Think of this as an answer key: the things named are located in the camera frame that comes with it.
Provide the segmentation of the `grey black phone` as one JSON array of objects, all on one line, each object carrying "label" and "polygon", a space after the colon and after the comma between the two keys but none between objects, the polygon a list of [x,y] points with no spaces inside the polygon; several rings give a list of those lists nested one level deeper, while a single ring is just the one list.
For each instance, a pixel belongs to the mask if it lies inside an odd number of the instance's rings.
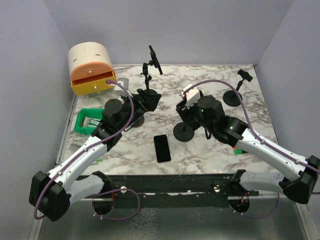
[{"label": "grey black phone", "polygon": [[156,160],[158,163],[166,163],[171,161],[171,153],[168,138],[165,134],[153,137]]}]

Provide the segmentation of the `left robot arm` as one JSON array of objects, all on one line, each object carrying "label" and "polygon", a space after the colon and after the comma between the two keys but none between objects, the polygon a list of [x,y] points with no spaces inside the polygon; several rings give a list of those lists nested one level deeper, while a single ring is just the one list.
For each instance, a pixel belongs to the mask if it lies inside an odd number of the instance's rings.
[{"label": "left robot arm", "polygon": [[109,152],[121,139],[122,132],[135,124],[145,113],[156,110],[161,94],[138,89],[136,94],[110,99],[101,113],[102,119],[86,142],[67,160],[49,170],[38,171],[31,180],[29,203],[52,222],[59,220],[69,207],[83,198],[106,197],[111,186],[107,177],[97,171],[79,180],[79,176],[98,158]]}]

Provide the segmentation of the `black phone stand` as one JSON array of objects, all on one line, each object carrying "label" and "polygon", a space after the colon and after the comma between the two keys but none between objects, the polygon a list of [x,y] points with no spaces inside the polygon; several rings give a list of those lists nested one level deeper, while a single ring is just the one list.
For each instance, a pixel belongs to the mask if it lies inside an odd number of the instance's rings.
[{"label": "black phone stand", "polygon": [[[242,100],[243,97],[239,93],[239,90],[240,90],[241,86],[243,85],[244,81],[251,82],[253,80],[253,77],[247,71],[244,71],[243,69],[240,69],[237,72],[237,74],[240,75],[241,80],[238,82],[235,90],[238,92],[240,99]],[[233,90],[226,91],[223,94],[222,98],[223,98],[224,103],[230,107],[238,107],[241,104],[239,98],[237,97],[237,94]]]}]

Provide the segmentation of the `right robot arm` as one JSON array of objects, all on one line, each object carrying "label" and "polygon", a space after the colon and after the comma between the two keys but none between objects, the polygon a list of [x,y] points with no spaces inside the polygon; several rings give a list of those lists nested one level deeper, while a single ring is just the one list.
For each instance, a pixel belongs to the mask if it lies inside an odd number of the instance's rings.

_ _ _ _ _

Set out every record exactly, images excluded.

> ANSWER SPACE:
Think of this as an answer key: the things named are located in the camera frame that comes with it.
Provide the segmentation of the `grey black phone` as one JSON array of objects, all on one line, each object carrying "label" and "polygon", a space after the colon and after the comma between the two keys but none between objects, the polygon a list of [x,y] points with no spaces inside the polygon; several rings give a list of those lists nested one level deeper, while a single ring is just the one list.
For each instance, a pixel belongs to the mask if it lies inside an odd number of the instance's rings.
[{"label": "grey black phone", "polygon": [[156,160],[158,163],[166,163],[171,161],[171,153],[168,138],[165,134],[153,137]]}]

Provide the segmentation of the `left robot arm` as one JSON array of objects, all on one line, each object carrying "label" and "polygon", a space after the colon and after the comma between the two keys but none between objects, the polygon a list of [x,y] points with no spaces inside the polygon; several rings give a list of those lists nested one level deeper, while a single ring is just the one list.
For each instance, a pixel belongs to the mask if it lies inside an odd number of the instance's rings.
[{"label": "left robot arm", "polygon": [[109,152],[121,139],[122,132],[135,124],[145,113],[156,110],[161,94],[138,89],[136,94],[110,99],[101,113],[102,119],[86,142],[67,160],[49,170],[38,171],[31,180],[29,203],[52,222],[59,220],[69,207],[83,198],[106,197],[111,186],[107,177],[97,171],[79,180],[79,176],[98,158]]}]

Provide the segmentation of the `black phone stand` as one JSON array of objects, all on one line, each object carrying "label" and "polygon", a space after the colon and after the comma between the two keys but none between objects, the polygon a list of [x,y] points with no spaces inside the polygon; several rings give a list of those lists nested one level deeper, while a single ring is just the one list.
For each instance, a pixel belongs to the mask if it lies inside an odd number of the instance's rings.
[{"label": "black phone stand", "polygon": [[[242,100],[243,97],[239,93],[239,90],[240,90],[241,86],[243,85],[244,81],[251,82],[253,80],[253,77],[247,71],[244,71],[243,69],[240,69],[237,72],[237,74],[240,75],[241,80],[238,82],[235,90],[238,92],[240,99]],[[233,90],[226,91],[223,94],[222,98],[223,98],[224,103],[230,107],[238,107],[241,104],[239,98],[237,97],[237,94]]]}]

Provide the segmentation of the `right robot arm` as one JSON array of objects, all on one line, each object carrying "label" and "polygon", a space after the colon and after the comma between the two keys but none between objects, the polygon a list of [x,y] points with no spaces inside the polygon; several rings give a list of those lists nested one level deeper, while a single ring is just the one list.
For each instance, a pixel belongs to the mask if it lies inside an odd number of the instance's rings.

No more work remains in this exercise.